PROBLEM STATEMENT ▸
All that is required is the number of lines in this listing that hold "item".

------------------------------------------------------------------------

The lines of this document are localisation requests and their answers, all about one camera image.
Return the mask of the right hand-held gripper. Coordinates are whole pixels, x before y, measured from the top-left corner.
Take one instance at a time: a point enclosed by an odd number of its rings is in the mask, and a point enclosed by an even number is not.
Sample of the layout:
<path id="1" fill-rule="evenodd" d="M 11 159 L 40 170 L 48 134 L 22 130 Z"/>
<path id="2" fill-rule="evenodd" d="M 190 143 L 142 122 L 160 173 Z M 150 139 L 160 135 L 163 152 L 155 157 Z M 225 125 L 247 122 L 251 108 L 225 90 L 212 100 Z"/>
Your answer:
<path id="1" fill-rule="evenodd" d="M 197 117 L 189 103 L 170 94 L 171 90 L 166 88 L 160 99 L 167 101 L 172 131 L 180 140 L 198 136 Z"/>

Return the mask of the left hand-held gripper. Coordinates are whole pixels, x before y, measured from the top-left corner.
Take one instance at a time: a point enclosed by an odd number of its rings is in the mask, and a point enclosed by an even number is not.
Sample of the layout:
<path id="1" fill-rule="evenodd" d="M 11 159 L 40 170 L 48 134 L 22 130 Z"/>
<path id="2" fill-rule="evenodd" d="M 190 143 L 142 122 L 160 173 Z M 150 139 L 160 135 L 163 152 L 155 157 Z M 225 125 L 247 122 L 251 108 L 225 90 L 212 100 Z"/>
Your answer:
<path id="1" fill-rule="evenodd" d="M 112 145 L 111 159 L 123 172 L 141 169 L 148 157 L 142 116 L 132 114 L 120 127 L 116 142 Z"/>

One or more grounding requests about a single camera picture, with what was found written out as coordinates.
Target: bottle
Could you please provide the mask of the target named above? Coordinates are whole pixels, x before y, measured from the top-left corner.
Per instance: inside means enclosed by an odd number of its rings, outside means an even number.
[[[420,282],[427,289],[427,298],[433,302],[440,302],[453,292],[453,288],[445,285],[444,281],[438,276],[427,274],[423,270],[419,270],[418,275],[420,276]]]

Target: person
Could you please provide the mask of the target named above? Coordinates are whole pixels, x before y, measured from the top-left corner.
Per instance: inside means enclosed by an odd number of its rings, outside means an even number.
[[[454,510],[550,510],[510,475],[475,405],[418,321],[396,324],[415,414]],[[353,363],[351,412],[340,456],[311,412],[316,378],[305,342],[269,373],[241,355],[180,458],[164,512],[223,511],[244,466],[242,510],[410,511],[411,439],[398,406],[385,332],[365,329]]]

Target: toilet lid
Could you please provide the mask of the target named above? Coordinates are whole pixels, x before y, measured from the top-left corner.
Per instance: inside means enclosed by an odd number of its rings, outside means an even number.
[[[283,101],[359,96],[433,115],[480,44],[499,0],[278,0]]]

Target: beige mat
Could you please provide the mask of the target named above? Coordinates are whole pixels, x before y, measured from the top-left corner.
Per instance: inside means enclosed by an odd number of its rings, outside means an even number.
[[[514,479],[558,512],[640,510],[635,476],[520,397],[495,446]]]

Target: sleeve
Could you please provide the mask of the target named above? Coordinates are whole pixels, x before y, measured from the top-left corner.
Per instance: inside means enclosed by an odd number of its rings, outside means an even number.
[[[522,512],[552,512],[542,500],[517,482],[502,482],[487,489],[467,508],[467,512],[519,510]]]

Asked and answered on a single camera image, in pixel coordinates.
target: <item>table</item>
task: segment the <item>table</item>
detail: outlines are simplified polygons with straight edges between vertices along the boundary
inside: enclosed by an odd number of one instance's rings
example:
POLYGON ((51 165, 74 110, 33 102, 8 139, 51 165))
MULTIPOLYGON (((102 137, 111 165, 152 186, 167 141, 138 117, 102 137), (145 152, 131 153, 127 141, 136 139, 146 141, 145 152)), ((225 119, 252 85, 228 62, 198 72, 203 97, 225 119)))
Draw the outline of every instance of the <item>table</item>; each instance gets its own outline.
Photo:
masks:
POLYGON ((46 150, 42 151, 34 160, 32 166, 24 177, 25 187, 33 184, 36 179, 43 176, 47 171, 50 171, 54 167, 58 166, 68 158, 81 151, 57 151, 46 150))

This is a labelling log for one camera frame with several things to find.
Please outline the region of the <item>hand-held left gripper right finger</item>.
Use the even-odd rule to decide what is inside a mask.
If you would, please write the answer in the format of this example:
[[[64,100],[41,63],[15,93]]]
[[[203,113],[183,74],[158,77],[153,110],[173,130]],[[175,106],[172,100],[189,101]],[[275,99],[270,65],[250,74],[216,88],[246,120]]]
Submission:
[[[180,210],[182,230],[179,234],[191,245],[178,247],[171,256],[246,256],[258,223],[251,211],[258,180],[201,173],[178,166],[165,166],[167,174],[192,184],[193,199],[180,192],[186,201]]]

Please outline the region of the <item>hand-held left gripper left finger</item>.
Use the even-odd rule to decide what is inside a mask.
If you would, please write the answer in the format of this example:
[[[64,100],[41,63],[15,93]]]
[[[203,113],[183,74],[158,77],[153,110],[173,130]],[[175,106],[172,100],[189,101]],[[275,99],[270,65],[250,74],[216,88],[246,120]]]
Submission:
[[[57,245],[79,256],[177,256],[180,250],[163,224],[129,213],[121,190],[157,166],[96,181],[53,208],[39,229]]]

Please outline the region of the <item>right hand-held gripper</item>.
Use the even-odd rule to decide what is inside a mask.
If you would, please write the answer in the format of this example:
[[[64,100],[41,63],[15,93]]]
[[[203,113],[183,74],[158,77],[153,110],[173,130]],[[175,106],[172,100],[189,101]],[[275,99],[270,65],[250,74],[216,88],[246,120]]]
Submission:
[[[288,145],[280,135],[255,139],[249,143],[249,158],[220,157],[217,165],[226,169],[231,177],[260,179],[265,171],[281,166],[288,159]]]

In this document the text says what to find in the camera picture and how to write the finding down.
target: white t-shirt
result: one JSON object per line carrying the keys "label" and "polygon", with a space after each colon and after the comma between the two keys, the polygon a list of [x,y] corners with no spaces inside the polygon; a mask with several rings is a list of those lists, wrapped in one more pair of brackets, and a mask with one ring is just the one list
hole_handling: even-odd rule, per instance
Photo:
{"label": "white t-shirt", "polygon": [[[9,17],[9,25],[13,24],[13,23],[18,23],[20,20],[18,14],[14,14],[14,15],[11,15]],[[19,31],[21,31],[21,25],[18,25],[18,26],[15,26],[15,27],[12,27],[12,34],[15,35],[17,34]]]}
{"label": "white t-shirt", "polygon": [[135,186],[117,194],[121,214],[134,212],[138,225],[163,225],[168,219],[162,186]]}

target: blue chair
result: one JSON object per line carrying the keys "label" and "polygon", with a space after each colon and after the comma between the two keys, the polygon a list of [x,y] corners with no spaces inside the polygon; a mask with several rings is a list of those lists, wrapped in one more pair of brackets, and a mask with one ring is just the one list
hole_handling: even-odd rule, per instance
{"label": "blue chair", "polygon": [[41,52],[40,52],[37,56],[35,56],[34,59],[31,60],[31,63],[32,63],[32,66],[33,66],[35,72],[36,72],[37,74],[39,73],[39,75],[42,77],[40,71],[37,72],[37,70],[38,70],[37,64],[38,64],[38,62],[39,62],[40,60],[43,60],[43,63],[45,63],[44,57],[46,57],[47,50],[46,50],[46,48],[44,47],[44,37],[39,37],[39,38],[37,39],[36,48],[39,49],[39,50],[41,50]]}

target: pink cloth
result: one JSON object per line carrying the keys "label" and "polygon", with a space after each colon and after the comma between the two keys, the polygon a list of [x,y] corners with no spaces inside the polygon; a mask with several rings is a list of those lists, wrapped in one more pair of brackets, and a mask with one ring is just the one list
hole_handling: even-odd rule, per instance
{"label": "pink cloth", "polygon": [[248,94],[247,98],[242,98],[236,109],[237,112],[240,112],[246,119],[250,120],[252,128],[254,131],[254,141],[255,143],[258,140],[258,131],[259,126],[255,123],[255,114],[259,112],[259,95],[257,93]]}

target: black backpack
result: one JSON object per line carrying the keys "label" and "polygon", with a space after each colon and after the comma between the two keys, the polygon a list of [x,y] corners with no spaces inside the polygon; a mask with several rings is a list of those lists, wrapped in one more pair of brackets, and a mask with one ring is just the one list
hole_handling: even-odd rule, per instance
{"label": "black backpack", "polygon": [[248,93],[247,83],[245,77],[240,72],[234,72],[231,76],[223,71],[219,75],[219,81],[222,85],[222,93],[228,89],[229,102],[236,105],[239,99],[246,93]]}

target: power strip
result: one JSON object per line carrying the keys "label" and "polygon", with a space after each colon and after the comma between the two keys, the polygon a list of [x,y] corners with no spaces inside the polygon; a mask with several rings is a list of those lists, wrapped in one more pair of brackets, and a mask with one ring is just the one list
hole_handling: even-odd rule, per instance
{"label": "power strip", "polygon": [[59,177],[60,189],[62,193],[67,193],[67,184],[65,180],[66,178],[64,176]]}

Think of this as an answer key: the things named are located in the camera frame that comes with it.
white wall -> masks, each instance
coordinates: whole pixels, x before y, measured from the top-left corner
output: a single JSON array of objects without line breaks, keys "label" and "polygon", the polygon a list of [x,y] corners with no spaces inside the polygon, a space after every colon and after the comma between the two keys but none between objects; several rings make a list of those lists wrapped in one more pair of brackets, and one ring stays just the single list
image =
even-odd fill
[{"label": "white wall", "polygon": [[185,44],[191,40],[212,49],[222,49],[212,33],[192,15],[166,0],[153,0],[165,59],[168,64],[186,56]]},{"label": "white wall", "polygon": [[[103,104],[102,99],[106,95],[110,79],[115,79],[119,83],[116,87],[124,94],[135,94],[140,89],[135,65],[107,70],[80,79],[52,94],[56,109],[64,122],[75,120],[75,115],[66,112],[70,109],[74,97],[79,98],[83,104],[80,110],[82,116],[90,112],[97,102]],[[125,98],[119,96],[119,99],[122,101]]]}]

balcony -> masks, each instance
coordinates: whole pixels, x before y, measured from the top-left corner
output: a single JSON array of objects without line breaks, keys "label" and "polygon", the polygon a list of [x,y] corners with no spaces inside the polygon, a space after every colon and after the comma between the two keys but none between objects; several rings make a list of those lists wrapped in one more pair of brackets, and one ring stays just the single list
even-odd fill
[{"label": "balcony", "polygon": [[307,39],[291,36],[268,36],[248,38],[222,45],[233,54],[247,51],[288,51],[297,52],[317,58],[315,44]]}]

------------------------------------------------------------------------

TASK RESPONSE ▸
6